I remember reading this book way back in the early 70s, as a ‘Book of the Month’ club hardbound edition with the untrimmed page edges and cheaper binding (‘special book club edition’ indicated in small italic font on the inside flap of the dust jacket). In a fit of nostalgia, 50 years later I decided to take a second look at the novel.
Thomas Tryon was one of a triumvirate of authors, such as Ira Levin (‘Rosemary’s Baby’) and William Peter Blatty (‘The Exorcist’), who were on the leading edge of the horror fiction movement back in the late 60s – early 70s. Tryon’s previous novel ‘The Other’ (1971) was made into a feature film in 1972, so he was riding considerable momentum when ‘Home’ was issued in 1973.
‘Home’ takes place in 1972 in the bucolic New England town of Cornwall Coombe. Ned Constantine, the first-person narrator, his wife Beth, and daughter Kate, have just moved to the village from New York City. Cornwall Coombe has plenty of Yankee charm, a hint of mystery, and a large cast of eccentric characters: there is a kindly Widder Woman with a ‘Foxfire’ homeliness about her; an older married couple in the house next door, who are full of facts and observations about life in the village; a scraggly but lovable peddler; Tamar, the Town Hussy; and her odd little daughter, who is gifted with prophetic and disturbing visions.
Ned discovers that much of the social and economic life of the village revolves around adherence to pastoral rituals and beliefs that are seemingly drawn from medieval England, rather than 20th century America. While at first these beliefs seem quaint and harmless to Ned and his family, he gradually realizes that there is a dark and dangerous undertone to Cornwall Coombe’s customs. There is an encounter with what seems to be a ‘ghost’ and an eerie tableaux in the deep woods. Soon Ned is forced to a fateful decision: does he step over the line into being a participant, or does he reject the Old Ways and in so doing becomes the interloper who must be eliminated ?
The main drawback to ‘Harvest Home’ is its leisurely pacing; so leisurely, in fact, that I suspect anyone under the age of 40, raised on the more graphic horror that has defined the Paperbacks from Hell era, will find it boring. The Portents of Doom that Tryon sprinkles through the early pages of the book are too thin a gruel to nourish modern readers more used to violence and action within the first 50 pages of their novels. When the horror tones of the story do finally kick in, they are relatively weak and rely more on subtlety and atmosphere than overt gore.

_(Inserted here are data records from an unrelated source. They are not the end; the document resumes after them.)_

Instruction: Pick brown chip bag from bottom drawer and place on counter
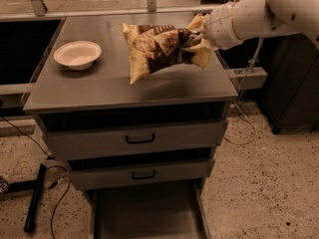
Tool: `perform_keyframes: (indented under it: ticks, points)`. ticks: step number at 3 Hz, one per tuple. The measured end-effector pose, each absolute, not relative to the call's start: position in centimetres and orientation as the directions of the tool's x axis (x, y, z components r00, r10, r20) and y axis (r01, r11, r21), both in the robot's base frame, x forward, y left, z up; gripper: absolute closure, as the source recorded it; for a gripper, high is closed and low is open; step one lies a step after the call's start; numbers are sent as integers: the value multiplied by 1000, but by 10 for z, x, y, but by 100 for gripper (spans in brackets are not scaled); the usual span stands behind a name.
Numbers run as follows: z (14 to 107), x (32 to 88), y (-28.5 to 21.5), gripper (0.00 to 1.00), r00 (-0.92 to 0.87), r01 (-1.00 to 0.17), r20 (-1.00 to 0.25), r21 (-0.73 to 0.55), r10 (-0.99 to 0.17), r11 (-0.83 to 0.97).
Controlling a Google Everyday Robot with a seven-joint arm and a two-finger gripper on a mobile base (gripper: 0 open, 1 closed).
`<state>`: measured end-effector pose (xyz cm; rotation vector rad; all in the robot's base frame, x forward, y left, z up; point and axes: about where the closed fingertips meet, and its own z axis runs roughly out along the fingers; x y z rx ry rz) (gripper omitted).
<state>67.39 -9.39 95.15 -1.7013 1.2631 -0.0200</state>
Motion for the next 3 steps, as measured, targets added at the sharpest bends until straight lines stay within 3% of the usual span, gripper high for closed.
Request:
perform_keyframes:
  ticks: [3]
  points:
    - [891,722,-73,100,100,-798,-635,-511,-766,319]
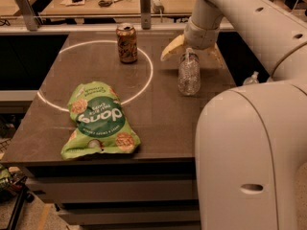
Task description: Place water bottle upright
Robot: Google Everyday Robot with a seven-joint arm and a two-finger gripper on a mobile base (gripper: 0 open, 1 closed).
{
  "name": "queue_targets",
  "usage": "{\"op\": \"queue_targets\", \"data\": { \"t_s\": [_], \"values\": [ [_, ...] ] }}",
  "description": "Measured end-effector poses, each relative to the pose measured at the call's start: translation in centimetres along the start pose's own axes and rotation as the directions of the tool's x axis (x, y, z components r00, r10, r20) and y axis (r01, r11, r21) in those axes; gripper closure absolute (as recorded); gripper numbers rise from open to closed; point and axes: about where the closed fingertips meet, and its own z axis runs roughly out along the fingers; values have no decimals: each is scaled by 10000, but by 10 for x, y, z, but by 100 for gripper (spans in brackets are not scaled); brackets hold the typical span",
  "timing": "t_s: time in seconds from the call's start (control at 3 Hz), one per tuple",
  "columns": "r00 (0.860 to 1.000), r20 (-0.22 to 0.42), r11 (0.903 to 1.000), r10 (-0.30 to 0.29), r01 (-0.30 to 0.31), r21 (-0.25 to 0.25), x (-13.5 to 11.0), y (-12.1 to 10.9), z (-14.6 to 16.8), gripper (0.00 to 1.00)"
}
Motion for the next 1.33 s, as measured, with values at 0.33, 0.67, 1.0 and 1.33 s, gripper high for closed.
{"op": "queue_targets", "data": {
  "t_s": [0.33, 0.67, 1.0, 1.33],
  "values": [
    [9999, -108, 10000, 97, -97, 16, 2, 2, 4, 18],
    [9999, -114, 9998, 82, -80, 170, 3, 3, 3, 42],
    [9997, -118, 9981, -236, 243, 562, 1, 5, 0, 64],
    [9886, -170, 9832, -1499, 1508, 1029, 1, 17, -15, 88]
  ]
}}
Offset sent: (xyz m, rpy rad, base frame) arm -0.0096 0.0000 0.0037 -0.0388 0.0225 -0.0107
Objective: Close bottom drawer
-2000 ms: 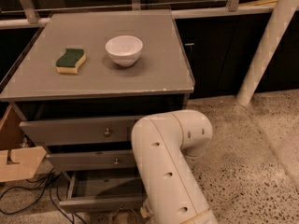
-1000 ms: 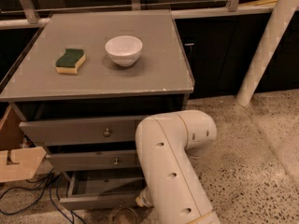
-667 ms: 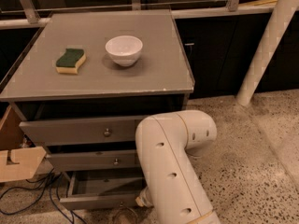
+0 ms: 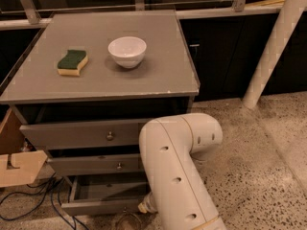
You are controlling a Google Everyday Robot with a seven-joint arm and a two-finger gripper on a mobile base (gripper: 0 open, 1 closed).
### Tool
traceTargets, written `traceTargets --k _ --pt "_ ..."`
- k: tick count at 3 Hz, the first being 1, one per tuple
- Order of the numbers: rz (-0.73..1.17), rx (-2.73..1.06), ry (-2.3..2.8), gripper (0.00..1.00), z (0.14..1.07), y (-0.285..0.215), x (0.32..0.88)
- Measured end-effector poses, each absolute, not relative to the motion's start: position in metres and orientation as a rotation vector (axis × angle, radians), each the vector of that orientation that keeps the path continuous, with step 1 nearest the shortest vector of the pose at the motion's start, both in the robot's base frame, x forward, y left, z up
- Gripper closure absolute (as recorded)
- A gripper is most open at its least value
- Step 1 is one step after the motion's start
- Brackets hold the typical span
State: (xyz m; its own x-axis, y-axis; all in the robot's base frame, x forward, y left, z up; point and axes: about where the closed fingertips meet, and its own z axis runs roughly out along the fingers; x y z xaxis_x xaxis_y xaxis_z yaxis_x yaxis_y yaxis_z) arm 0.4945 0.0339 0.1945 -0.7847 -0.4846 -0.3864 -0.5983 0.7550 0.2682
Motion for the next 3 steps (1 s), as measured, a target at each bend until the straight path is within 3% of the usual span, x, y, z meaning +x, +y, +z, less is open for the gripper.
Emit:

In some ways I suspect the languid tenor of ‘Home’ led to Tryon’s somewhat premature eclipse in the world of horror fiction. The same year that ‘Home’ appeared on store shelves, Stephen King would publish ‘Carrie’, and then in 1975, his own Haunted Village novel, ‘Salems Lot,’ which is superior to Tryon’s works. In the wake of the King juggernaut, the horror tales of Tryon, Blatty, and Levin came across as rather mannered and sedate.
Readers willing to indulge in a slow-paced, character-driven novel set in the early 1970s will want to give ‘Home’ a try. But anyone expecting an intense dose of horror will need to look elsewhere.